Of course more importantly, the meaning of the newly define parameters:

  • datetime (default: 0) column containing the date (or datetime) field

  • time (default: -1) column containing the time field if separate from the datetime field (-1 indicates it’s not present)

  • open (default: 1) , high (default: 2), low (default: 3), close (default: 4), volume (default: 5), openinterest (default: 6)

    Index of the columns containing the corresponding fields

    If a negative value is passed (example: -1) it indicates the field is not present in the CSV data

  • nullvalue (default: float(‘NaN’))

    Value that will be used if a value which should be there is missing (the CSV field is empty)

  • dtformat (default: %Y-%m-%d %H:%M:%S)

    Format used to parse the datetime CSV field

  • tmformat (default: %H:%M:%S)

    Format used to parse the time CSV field if “present” (the default for the “time” CSV field is not to be present)

This should probably suffice to cover many different CSV formats and the absence of values.

An example usage covering the following requirements:

  • Limit input to year 2000

  • HLOC order rather than OHLC

  • Missing values to be replaced with zero (0.0)

  • Daily bars are provided and datetime is just the day with format YYYY-MM-DD

  • No openinterest column is present

The code:

import datetime
import backtrader as bt
import backtrader.feeds as btfeed

...
...

data = btfeed.GenericCSVData(
    dataname='mydata.csv',

    fromdate=datetime.datetime(2000, 1, 1),
    todate=datetime.datetime(2000, 12, 31),

    nullvalue=0.0,

    dtformat=('%Y-%m-%d'),

    datetime=0,
    high=1,
    low=2,
    open=3,
    close=4,
    volume=5,
    openinterest=-1
)

Slightly modified requirements:

  • Limit input to year 2000

  • HLOC order rather than OHLC

  • Missing values to be replaced with zero (0.0)

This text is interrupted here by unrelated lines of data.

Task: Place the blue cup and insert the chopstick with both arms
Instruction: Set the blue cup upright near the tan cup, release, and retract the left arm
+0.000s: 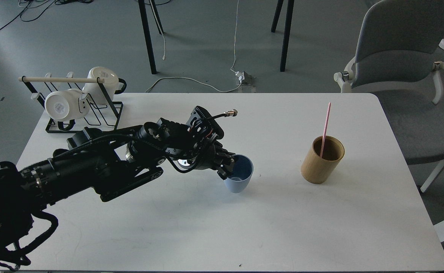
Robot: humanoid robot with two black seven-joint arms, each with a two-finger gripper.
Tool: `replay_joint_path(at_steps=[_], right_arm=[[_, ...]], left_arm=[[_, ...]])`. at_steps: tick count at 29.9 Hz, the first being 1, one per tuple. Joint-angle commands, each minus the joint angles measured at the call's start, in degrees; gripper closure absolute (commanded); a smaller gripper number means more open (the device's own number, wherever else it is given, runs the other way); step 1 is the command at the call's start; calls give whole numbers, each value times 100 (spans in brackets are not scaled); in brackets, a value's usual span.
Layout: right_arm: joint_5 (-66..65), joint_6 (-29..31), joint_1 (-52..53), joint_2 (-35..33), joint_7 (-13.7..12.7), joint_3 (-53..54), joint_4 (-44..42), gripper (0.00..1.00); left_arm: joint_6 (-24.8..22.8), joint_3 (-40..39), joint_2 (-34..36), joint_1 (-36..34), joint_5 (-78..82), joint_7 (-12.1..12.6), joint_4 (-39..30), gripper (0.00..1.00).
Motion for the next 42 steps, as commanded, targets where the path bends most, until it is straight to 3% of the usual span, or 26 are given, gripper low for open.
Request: replay_joint_path(at_steps=[1, 8, 12, 18, 20, 23, 24, 32, 35, 38, 42], right_arm=[[-5, 0, 4, -9, -3, 8, -8, 1], [-5, 0, -5, -62, 6, -1, -16, 1], [-5, 0, 4, -62, -29, -1, -8, 1], [-268, 0, 144, -264, -108, -448, 168, 1], [-461, 0, 337, -491, -108, -651, 325, 1], [-803, 0, 523, -817, -99, -810, 598, 1], [-926, 0, 531, -905, -91, -853, 747, 1], [-2631, 0, 496, -1626, -82, -1012, 2557, 1], [-3333, -250, 505, -1670, -99, -1030, 3119, 1], [-4333, -452, 514, -1671, -126, -1030, 3708, 1], [-6179, -883, 488, -1574, -275, -1038, 4254, 1]], left_arm=[[1, 51, -42, 22, 1, 15, 95, 94], [1, 60, -42, 22, -34, 15, 86, 86], [1, 43, -25, 31, -69, -20, 25, 71], [1, -272, 185, 13, -489, -90, -107, 60], [1, -807, 387, 22, -1286, -29, -98, 45], [1, -1432, 493, 31, -2535, -11, -2, 4], [1, -1555, 563, 31, -2991, -11, 16, 1], [1, -2013, 1293, 74, -7673, -125, 604, 1], [1, -2145, 1311, 92, -9713, -292, 1165, 1], [1, -2163, 1285, 110, -10973, -477, 1816, 1], [1, -2426, 1267, 110, -11634, -547, 2292, 1]])
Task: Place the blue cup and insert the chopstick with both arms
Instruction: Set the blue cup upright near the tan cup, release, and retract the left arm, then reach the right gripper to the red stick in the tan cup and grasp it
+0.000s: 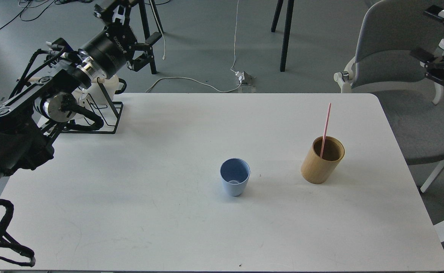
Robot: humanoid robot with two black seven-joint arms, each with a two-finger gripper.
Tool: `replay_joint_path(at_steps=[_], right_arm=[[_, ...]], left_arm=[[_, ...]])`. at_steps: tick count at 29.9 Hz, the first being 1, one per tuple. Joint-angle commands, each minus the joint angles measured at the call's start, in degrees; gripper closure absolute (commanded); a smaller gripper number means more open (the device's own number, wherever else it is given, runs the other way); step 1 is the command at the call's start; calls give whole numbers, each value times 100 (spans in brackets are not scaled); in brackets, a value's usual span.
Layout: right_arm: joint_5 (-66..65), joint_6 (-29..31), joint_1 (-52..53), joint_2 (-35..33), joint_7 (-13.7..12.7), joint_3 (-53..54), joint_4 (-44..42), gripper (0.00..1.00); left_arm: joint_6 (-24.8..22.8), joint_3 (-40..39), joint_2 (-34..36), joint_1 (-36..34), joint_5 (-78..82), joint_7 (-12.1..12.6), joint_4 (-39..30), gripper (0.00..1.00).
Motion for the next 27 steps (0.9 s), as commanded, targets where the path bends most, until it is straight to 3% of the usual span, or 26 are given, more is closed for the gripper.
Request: replay_joint_path(at_steps=[1, 6, 12, 18, 24, 27], right_arm=[[-1519, -279, -31, 125, -136, -15, 320, 1], [-3223, -306, 12, 818, -444, -584, 346, 8], [-5317, -560, -5, 1416, -523, -1307, 189, 26], [-5802, -587, 57, 1970, -743, -1597, -75, 40], [-6171, -561, 206, 2024, -761, -1781, -101, 62], [-6189, -569, 320, 2024, -752, -2019, -154, 66]], left_arm=[[-5, -304, -9, 7, -642, -55, 407, 1], [-5, -621, -114, 86, -1766, -28, 1197, 1], [-5, -621, -272, 341, -2305, -37, 1374, 1], [-5, -648, -325, 535, -2331, -55, 1374, 1], [-5, -648, -352, 640, -2348, -55, 1418, 1], [-5, -657, -579, 632, -2454, -55, 1751, 1]])
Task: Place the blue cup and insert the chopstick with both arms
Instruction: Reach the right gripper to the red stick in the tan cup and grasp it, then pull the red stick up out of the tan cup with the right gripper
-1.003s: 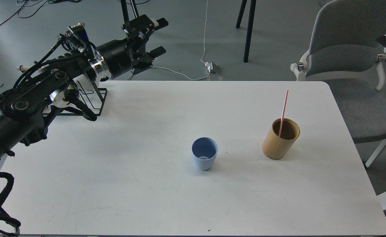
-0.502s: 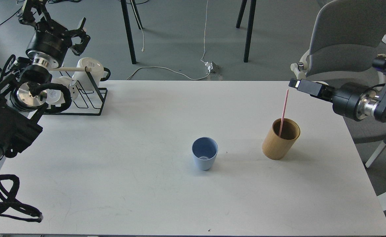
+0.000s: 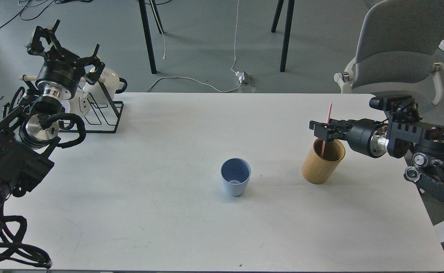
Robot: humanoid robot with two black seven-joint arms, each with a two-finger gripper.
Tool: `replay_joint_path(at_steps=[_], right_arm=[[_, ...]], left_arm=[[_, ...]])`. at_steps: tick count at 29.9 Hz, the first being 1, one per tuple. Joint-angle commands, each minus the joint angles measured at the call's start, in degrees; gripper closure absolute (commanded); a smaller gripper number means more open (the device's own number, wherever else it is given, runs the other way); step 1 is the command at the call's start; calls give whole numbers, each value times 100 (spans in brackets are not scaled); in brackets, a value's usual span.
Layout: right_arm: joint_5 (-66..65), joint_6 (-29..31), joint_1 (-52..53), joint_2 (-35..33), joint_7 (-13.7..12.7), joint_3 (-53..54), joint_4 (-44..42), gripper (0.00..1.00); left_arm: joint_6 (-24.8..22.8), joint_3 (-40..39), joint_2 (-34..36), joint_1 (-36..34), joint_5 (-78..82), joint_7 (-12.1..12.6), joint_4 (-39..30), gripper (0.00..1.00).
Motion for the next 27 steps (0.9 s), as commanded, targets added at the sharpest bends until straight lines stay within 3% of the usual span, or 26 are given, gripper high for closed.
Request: replay_joint_path(at_steps=[1, 9, 18, 27], right_arm=[[-51, -7, 102, 3, -1, -237, -44, 67], [-42, -6, 154, 3, -1, -255, -44, 91], [194, 28, 505, -532, 17, -203, 281, 94], [1626, 213, 1656, -1131, -124, -168, 773, 94]], left_arm=[[0, -7, -267, -9, -102, 9, 392, 1], [0, -7, -338, -26, -129, 9, 587, 1], [0, -7, -338, -62, -129, 0, 587, 1], [0, -7, -338, -62, -129, 0, 587, 1]])
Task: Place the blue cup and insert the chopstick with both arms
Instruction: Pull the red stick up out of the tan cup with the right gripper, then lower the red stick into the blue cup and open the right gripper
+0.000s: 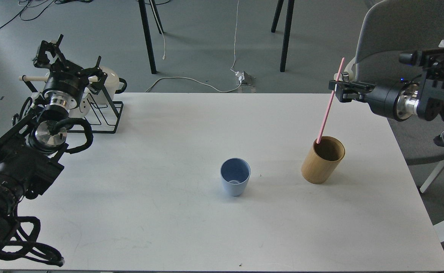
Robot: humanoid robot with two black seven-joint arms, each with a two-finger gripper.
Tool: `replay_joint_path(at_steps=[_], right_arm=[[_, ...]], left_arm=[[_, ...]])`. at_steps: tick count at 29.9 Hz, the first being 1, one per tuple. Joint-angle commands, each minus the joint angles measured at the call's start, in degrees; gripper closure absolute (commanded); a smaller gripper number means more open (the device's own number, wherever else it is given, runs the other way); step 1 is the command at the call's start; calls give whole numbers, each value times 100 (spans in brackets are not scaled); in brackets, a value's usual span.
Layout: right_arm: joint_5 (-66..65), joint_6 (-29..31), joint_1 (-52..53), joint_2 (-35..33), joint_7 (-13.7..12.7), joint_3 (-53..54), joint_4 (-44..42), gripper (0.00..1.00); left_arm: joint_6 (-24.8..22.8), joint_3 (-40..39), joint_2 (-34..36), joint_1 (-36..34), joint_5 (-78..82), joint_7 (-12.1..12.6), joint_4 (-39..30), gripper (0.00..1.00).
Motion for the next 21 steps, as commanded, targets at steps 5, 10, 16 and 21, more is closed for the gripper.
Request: replay_joint_path(at_steps=[5, 10, 16, 21], right_arm=[[905, 47, 591, 44, -182, 42, 521, 94], [870, 38, 512, 623, -200, -116, 795, 95], [817, 20, 433, 1581, -200, -537, 558, 95], [633, -6, 424, 2101, -191, -916, 48, 95]], left_arm=[[0, 0, -26, -16, 11, -1, -17, 1], [0, 8, -26, -16, 11, 8, -26, 1], [0, 8, -26, -25, 11, 8, -34, 1], [0, 0, -17, -33, 11, 8, -34, 1]])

  • Intraday bars are provided, with separate date and time columns

    • Date has format YYYY-MM-DD
    • Time has format HH.MM.SS
  • No openinterest column is present

The code:

import datetime
import backtrader as bt
import backtrader.feeds as btfeed

...
...

data = btfeed.GenericCSVData(
    dataname='mydata.csv',

    fromdate=datetime.datetime(2000, 1, 1),
    todate=datetime.datetime(2000, 12, 31),

    nullvalue=0.0,

    dtformat=('%Y-%m-%d'),
    tmformat=('%H.%M.%S'),

    datetime=0,
    time=1,
    high=2,
    low=3,
    open=4,
    close=5,
    volume=6,
    openinterest=-1
)